Minuscule 750
- Text: Gospels
- Date: 12th century
- Script: Greek
- Now at: Bibliothèque nationale de France
- Size: 30.7 cm by 22 cm
- Type: Byzantine text-type
- Category: V

= Minuscule 750 =

Minuscule 750 (in the Gregory-Aland numbering), ε1204 (von Soden), is a Greek minuscule manuscript of the New Testament written on parchment. Palaeographically it has been assigned to the 12th century. The manuscript has no complex contents. Scrivener labelled it as 742^{e}.

== Description ==

The codex contains a complete text of the four Gospels on 319 parchment leaves (size ). The text is written in one column per page, 20 lines per page.

The text is divided according to the κεφαλαια (chapters), whose numbers are given at the margin, and their τιτλοι (titles) at the top. There is also another division according to the smaller Ammonian Sections (inMark 241 Sections, the last in 16:20), without references to the Eusebian Canons.

It contains tables of the κεφαλαια (tables of contents) before each Gospel, and subscriptions at the end of each Gospel, and pictures.

== Text ==

The Greek text of the codex is a representative of the Byzantine text-type. Aland placed it in Category V.

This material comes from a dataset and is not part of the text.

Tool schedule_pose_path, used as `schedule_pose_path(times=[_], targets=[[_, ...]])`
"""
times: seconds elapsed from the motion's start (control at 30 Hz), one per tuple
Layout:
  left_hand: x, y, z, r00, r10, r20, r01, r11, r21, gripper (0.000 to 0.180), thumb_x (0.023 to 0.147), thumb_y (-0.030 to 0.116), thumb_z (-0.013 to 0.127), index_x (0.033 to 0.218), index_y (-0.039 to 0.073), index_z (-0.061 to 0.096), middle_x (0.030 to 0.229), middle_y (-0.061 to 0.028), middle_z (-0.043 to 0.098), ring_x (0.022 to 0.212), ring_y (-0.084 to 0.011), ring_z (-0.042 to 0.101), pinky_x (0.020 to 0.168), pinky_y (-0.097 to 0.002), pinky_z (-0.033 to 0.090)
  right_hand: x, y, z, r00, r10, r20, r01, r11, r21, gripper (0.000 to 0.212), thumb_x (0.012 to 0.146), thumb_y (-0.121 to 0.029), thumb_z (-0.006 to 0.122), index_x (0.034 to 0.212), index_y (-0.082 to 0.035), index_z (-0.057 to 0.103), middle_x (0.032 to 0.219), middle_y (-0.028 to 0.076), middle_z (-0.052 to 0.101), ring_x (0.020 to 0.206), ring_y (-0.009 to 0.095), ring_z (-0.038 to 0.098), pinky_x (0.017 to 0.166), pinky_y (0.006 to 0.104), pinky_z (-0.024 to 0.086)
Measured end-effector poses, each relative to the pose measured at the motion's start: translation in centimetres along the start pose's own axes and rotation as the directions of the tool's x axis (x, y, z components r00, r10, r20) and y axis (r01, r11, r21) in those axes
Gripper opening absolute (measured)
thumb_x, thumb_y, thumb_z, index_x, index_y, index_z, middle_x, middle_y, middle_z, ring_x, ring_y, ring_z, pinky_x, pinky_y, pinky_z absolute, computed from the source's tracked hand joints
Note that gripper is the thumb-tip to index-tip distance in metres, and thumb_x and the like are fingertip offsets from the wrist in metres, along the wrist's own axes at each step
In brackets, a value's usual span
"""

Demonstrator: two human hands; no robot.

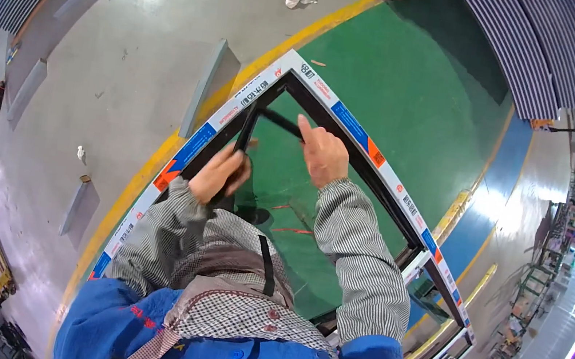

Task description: The recorder is applying and pressing a rubber sealant strip into the grooves of a metal frame.

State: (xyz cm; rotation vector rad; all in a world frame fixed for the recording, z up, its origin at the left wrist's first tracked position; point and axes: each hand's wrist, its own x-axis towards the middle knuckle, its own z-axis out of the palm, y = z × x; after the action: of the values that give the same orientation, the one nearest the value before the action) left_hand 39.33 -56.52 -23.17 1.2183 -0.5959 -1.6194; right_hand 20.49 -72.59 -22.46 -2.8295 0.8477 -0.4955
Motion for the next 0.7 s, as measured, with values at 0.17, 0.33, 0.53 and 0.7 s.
schedule_pose_path(times=[0.17, 0.33, 0.53, 0.7], targets=[[5.6, 2.3, 2.8, 0.986, -0.049, -0.158, 0.048, 0.999, -0.011, 0.023, 0.099, 0.030, 0.038, 0.104, 0.010, 0.048, 0.065, 0.0014, 0.040, 0.045, -0.0074, 0.033, 0.040, -0.0233, 0.028, 1.0, 0.1, -0.6, 0.995, 0.089, 0.037, -0.084, 0.990, -0.116, 0.059, 0.082, -0.009, 0.061, 0.137, -0.013, 0.040, 0.076, 0.009, 0.050, 0.067, 0.028, 0.055, 0.059, 0.0403, 0.045], [6.9, 4.2, 2.3, 0.981, -0.157, -0.111, 0.157, 0.988, -0.013, 0.027, 0.100, 0.031, 0.035, 0.110, 0.011, 0.050, 0.063, 0.0026, 0.037, 0.045, -0.0072, 0.028, 0.040, -0.0248, 0.024, 1.1, -0.1, -1.2, 0.994, 0.103, -0.031, -0.106, 0.987, -0.120, 0.058, 0.084, -0.011, 0.058, 0.139, -0.014, 0.038, 0.078, 0.007, 0.049, 0.062, 0.023, 0.056, 0.055, 0.0336, 0.048], [9.0, 3.1, 1.8, 0.962, -0.261, -0.084, 0.261, 0.965, -0.006, 0.031, 0.100, 0.033, 0.034, 0.110, 0.009, 0.051, 0.059, 0.0039, 0.033, 0.044, -0.0073, 0.026, 0.039, -0.0255, 0.024, 0.8, -0.8, -1.2, 0.988, 0.149, 0.047, -0.143, 0.984, -0.106, 0.057, 0.084, -0.013, 0.059, 0.137, -0.013, 0.039, 0.076, 0.007, 0.051, 0.060, 0.025, 0.057, 0.054, 0.0355, 0.048], [10.9, -0.1, 1.8, 0.956, 0.032, -0.292, 0.028, 0.980, 0.199, 0.034, 0.095, 0.032, 0.043, 0.109, 0.004, 0.055, 0.062, -0.0053, 0.047, 0.052, -0.0165, 0.046, 0.050, -0.0326, 0.036, 1.4, -0.4, -0.1, 0.980, 0.195, 0.044, -0.188, 0.974, -0.128, 0.053, 0.085, -0.011, 0.058, 0.135, -0.012, 0.042, 0.077, 0.008, 0.052, 0.062, 0.026, 0.056, 0.055, 0.0372, 0.046]])
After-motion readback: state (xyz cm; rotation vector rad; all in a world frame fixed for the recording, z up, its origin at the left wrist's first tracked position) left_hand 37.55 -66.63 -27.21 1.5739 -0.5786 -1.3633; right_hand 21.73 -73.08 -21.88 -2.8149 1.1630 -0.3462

Hermann von Soden classified it to the textual family K^{x}. According to the Claremont Profile Method it belongs to the textual cluster M27 in Luke 1, Luke 10, and Luke 20. It creates a textual pari with 1222.

== History ==

Scrivener dated the manuscript to the 11th or 12th century; Gregory dated the manuscript to the 12th century. The manuscript is currently dated by the INTF to the 12th century.

It was added to the list of New Testament manuscripts by Scrivener (742) and Gregory (750). It was described by Paulin Martin. Gregory saw the manuscript in 1885.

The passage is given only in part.